Compte tenu de cela, les assurances devraient beaucoup faire preuve de diligence, pour réparer les sinistres des clients concernés. Cependant, il est difficile d’être satisfait quand on est confronté à un pareil cas. Il est donc temps que ces assurances revoient leur stratégie pour mieux répondre aux besoins pour lesquels on a institué leur existence, en rendant obligatoire une souscription à leurs prestations.

Ce caractère obligatoire, qui fait qu’on cherche à ne pas avoir affaire aux agents de police ou de gendarmerie chargé du contrôle de la circulation routière, ne devrait guère constituer une source d’argent facile. Et ceci est renforcé par le fait que quand on quitte une assurance sans y avoir commis un quelconque sinistre, on le fait les mains vides, sans aucune ristourne, si ce n’est une baisse de cotisation appelée bonus, sans importance significative, et dont on peut bénéficier, à l’état de client actif.
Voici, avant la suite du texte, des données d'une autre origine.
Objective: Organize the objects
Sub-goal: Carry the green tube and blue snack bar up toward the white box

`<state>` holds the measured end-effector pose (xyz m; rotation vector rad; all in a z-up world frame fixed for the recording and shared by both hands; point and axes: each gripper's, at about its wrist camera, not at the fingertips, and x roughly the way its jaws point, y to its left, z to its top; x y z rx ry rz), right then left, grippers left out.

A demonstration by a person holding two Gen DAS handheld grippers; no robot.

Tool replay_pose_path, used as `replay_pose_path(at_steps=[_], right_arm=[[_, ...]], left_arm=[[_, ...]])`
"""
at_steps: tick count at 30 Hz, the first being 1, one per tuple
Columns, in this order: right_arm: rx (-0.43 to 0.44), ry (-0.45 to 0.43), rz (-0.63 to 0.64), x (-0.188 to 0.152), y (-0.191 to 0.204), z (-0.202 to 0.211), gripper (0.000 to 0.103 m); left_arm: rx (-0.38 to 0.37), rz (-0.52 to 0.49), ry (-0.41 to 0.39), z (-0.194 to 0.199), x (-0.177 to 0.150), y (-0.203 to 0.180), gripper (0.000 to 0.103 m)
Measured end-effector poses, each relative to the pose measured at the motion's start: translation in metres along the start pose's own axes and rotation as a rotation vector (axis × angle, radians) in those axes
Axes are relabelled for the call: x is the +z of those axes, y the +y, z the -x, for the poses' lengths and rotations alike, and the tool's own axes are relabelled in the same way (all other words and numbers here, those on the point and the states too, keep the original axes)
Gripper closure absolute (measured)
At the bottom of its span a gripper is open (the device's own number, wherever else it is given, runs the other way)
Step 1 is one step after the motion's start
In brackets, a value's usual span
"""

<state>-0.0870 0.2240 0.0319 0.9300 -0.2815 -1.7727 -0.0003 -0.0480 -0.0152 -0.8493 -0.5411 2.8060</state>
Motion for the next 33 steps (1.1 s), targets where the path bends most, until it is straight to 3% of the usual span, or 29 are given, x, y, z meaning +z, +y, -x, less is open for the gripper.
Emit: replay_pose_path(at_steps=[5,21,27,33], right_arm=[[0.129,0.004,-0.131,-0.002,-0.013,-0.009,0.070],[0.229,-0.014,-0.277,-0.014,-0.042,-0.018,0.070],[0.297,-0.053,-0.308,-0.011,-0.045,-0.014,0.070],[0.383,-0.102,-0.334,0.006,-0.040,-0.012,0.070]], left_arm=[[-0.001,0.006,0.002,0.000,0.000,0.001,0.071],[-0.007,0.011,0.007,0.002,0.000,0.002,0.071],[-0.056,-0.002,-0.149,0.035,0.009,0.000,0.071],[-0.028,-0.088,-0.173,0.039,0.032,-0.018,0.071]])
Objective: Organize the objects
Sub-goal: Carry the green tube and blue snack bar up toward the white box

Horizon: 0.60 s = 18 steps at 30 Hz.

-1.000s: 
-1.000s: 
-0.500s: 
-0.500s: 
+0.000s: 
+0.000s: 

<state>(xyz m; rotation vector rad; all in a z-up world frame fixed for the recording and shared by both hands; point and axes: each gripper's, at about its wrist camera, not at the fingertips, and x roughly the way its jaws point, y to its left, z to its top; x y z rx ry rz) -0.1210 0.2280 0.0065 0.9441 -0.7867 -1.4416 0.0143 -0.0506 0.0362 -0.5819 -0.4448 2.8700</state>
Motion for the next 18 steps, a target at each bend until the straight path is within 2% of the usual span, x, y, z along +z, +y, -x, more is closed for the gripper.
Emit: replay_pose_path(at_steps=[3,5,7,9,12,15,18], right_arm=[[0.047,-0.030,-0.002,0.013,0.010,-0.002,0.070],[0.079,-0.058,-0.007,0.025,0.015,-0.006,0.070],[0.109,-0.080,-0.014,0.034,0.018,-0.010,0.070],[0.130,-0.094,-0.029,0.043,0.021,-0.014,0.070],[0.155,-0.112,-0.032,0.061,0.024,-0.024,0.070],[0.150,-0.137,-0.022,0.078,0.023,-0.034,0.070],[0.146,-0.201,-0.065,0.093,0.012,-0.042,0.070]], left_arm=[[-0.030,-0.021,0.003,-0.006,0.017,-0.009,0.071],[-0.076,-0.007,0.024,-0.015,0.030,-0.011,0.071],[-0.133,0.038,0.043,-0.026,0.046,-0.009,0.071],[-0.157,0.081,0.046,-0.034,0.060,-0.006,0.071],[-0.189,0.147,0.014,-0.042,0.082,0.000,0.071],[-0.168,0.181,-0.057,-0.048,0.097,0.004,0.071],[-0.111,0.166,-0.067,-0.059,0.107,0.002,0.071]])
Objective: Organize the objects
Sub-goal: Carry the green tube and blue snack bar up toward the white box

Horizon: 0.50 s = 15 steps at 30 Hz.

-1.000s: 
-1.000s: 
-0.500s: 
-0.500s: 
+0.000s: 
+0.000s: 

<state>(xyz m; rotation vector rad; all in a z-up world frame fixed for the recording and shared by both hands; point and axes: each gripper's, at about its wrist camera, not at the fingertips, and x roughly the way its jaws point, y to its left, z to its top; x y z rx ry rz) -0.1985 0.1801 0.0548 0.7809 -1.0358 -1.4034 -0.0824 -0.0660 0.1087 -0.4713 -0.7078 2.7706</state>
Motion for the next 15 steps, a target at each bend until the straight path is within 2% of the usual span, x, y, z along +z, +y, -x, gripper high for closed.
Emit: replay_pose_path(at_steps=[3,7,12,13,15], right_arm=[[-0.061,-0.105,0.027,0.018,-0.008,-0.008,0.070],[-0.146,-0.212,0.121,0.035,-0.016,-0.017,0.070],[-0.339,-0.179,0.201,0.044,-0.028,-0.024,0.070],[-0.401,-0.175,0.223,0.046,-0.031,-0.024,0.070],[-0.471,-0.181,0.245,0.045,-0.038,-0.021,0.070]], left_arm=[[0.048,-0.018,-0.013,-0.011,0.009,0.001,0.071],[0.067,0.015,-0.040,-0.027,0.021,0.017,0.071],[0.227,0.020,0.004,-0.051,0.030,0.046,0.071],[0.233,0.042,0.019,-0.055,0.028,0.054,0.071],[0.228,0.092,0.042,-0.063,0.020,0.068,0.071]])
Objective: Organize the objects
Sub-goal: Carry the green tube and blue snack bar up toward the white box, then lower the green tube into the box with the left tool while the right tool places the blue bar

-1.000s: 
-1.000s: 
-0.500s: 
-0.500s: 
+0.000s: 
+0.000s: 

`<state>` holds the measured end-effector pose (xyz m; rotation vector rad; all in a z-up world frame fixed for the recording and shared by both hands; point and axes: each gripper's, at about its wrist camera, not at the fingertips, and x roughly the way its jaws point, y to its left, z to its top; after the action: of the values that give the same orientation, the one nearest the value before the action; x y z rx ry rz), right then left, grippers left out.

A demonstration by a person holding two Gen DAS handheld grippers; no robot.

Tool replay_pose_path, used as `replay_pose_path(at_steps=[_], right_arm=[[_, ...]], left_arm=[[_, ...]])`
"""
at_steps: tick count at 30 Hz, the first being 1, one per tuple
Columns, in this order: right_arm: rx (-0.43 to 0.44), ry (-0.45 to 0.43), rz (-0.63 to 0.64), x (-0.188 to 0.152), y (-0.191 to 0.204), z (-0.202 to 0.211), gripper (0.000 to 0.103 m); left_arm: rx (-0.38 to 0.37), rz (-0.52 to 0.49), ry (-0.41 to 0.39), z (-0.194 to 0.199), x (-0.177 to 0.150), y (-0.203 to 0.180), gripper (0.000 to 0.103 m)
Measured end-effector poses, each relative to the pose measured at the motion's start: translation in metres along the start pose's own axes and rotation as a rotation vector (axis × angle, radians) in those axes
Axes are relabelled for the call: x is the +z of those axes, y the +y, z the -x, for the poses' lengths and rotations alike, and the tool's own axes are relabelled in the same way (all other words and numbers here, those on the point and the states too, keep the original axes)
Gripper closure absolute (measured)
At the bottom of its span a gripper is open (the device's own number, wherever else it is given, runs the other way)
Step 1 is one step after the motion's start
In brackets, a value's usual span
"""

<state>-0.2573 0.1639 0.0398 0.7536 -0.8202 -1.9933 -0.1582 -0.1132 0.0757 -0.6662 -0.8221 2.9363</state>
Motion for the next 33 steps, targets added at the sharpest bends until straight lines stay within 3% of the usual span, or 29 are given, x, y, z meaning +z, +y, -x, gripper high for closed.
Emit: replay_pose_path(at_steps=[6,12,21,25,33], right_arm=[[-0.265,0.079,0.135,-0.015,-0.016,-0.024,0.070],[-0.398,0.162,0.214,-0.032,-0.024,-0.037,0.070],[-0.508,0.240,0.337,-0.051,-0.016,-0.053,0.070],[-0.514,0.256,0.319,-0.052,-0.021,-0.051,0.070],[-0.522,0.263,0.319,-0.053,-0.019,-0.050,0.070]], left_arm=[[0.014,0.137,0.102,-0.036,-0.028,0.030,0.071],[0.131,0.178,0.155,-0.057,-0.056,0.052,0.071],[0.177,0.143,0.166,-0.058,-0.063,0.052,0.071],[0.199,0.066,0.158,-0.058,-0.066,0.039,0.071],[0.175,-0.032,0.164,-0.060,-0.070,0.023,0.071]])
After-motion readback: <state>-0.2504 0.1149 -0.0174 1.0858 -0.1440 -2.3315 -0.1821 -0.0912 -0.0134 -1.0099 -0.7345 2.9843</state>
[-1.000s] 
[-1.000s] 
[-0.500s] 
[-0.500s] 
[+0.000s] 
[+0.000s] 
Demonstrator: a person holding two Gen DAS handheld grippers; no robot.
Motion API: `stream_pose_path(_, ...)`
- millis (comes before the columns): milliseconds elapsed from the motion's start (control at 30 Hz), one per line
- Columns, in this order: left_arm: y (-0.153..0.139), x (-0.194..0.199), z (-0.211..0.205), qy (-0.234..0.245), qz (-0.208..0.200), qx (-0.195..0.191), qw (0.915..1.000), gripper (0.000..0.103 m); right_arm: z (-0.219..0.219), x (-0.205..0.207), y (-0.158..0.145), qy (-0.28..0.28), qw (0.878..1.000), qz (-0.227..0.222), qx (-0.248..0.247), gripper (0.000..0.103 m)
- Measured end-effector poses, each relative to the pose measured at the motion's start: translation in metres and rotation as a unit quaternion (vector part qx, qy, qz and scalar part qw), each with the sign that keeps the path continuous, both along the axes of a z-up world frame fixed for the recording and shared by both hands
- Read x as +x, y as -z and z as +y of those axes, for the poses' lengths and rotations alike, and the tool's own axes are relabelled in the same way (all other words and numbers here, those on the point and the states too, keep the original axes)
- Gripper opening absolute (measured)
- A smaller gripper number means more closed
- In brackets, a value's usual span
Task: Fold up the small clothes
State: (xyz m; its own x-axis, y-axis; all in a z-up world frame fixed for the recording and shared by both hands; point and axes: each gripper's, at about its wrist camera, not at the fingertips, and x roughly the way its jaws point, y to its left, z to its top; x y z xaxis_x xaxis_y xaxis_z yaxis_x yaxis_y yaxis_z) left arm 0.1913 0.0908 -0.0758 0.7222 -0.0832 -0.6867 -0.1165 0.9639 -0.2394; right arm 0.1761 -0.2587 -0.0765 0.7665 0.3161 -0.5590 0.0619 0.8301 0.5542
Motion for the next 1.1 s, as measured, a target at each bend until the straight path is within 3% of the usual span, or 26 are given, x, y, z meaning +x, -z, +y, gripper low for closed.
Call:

Il serait donc bon que ces assurances sachent qu’elles ont des obligations assez nombreuses que beaucoup ignorent, mais qui sont effectives. Il conviendrait qu’elles s’acquittent d’un devoir d’intervention donnant satisfaction à leurs clients, pour mériter qu’on leur confie des sommes d’argent importantes. Par ailleurs, au lieu de se contenter d’arguments pour payer le moins possible en cas de sinistre, ne feraient-elles pas mieux de s’investir pour qu’il y ait le moins de sinistres possibles.

En effet, il serait tout à fait normal qu’un cabinet d’assurance se lève pour alerter les autorités étatiques sur une dégradation de la route pouvant entraîner un accident, ou sur une mauvaise signalisation routière. Mieux, une assurance pourrait même aller jusqu’à proposer des signalisations routières dans un endroit jugé opportun, et donner son avis sur la qualité de la sécurité routière, que ce soit sur une route en projet, ou une route existante.

Peut être que si ce rôle était joué, on verrait moins de routes dégradées, et moins d’accidents.

Il conviendrait donc qu’elles fassent preuve de compréhension et par conséquent de diligence.

En effet, elles ne devraient pas ignorer que le rôle d’assurance peut être joué par les automobilistes eux-mêmes, qui peuvent s’organiser en mutuelle pour disposer d’une réserve leur permettant de s’acquitter de cette tâche.

Dans ce cas, s’il n’y a pas de sinistre, leur réserve s’enrichit et reste leur propriété. Ils peuvent, à la longue, se doter d’un capital suffisant pour leur permettre :

  • De disposer de garages pour les dégâts matériels
  • D’hôpitaux pour les soins nécessaires aux accidentés
  • De moyens d’intervention rapides en cas d’accident, comme des ambulances héliportées et autres.

Ils pourront ainsi s’organiser pour être en relation avec la météo pour alerter sur les routes pouvant être source de danger, et saisir les autorités étatiques en cas de besoin.

Une assurance doit vraisemblablement veiller sur la sécurité de ses abonnés avant, pendant et après un éventuel sinistre.